Into this world comes a melody. It is one Mendelssohn has adapted from one of his own Songs Without Words, and shows two more of the composer’s expressive habits. Mendelssohn likes melodies which feature the interval of the fourth, moving upward, which often seems to signal a sort of heightened expressivity (examples include the First Piano Trio’s opening, the opening theme of the Op.12 Quartet, the introduction to the Op.13 Quartet.) And rhythmically, he likes to build melodies out of a combination of dotted figures, which may alternately build or restrain momentum, and even notes, which are more straightforward (examples includes the Wedding March, especially its second theme, and the Violin Concerto.) Here, he combines these tools to great effect.
The second movement is very much like a Song Without Words; the third, one of Mendelssohn’s elfin scherzos.

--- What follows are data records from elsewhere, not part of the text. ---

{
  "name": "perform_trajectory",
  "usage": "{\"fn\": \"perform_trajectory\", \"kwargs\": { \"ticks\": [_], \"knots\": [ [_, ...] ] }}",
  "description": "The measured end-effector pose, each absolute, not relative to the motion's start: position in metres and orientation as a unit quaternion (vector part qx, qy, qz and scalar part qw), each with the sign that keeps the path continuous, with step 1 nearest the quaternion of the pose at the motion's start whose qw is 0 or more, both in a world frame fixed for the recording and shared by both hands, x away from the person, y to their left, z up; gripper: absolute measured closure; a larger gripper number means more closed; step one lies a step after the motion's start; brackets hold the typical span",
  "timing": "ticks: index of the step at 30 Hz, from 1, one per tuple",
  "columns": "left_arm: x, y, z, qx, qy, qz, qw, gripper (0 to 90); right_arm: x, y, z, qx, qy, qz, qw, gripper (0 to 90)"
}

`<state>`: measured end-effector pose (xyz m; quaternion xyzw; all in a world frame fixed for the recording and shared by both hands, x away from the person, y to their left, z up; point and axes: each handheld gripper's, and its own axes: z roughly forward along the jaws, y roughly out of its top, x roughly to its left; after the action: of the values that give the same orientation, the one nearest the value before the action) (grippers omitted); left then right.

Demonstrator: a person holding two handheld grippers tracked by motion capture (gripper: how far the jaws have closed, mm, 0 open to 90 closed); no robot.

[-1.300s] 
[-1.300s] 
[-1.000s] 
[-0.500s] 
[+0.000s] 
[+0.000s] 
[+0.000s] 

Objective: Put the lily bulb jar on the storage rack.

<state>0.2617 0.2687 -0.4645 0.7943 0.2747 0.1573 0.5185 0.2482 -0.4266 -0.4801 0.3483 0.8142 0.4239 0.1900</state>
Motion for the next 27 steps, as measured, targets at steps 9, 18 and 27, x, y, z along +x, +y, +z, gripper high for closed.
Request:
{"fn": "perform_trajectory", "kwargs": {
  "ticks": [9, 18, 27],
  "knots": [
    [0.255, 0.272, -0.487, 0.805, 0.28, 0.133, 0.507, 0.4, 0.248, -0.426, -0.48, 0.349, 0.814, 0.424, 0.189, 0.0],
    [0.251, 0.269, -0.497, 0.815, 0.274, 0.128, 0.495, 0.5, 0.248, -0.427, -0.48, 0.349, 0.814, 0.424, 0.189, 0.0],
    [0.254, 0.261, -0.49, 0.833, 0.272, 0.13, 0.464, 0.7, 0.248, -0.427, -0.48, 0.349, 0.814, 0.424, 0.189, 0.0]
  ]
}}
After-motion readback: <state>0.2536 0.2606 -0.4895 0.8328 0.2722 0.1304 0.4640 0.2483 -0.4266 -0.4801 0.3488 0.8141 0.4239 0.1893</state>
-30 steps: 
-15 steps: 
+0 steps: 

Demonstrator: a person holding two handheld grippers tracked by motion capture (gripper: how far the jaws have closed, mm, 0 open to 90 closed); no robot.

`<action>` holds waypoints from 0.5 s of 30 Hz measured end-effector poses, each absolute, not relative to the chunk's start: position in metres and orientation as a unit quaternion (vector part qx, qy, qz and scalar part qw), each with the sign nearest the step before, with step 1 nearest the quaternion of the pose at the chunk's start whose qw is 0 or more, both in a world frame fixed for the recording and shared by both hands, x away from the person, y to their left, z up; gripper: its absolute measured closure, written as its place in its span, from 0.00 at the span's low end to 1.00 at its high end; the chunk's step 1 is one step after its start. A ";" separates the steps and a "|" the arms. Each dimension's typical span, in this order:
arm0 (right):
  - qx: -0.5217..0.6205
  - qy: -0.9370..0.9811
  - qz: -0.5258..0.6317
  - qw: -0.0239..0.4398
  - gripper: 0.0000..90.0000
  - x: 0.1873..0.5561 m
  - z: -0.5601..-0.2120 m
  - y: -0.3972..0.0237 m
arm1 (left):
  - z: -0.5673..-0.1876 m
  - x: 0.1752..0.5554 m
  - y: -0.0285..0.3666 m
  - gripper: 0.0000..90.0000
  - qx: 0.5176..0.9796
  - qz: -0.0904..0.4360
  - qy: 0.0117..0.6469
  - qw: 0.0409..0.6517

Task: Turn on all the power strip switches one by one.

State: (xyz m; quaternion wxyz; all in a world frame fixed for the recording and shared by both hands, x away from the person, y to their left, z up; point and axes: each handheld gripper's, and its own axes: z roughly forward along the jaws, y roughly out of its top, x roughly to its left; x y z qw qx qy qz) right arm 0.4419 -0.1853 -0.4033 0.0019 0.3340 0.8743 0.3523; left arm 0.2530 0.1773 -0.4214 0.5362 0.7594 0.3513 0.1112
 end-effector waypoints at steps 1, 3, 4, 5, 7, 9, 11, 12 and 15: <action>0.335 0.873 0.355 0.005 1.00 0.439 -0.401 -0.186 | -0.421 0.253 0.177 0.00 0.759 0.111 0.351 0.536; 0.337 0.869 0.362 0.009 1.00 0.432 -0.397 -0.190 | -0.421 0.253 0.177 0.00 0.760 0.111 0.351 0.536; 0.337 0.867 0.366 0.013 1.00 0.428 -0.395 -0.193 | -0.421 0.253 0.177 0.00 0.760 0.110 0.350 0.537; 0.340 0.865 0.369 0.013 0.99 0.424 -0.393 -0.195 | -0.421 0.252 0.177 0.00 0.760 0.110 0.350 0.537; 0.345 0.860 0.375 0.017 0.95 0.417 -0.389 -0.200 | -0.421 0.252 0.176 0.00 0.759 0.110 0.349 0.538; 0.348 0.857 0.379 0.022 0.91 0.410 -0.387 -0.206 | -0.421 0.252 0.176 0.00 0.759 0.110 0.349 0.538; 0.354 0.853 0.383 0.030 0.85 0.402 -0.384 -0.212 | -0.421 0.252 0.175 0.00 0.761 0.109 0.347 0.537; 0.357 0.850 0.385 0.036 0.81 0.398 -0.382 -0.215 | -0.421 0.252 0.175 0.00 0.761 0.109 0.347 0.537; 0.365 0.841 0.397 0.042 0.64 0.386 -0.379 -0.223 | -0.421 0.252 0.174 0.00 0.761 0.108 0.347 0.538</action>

Thus, by the time the last movement begins, three elements of Mendelssohn’s basic expressive identity–impassioned romanticism, tender songfulness, and the fairy-like–have been heard. In the finale comes a fourth. Mendelssohn, scion of a Jewish family which converted to Lutheranism, steeped himself in the religious works of Bach and Handel, which had a profound impact on his own compositions, emerging as a strong counterweight to the impassioned romanticism which seemed to flow so naturally from him. In the finale of this trio, the contrast of these elements appears with almost academic clarity: Mendelssohn includes, at a certain point, fragments of a chorale, “Gelobet seist du, Jesu Christ,” which alternate with the movement’s main melody. The chorale’s grounded and serene stepwise motion could not be more at odds with those dynamic arpeggios with which Mendelssohn so often begins his works. It happens that the melody of this particular chorale, which is sometimes attributed to Louis Bourgeois, is the same that is used for the Protestant Doxology.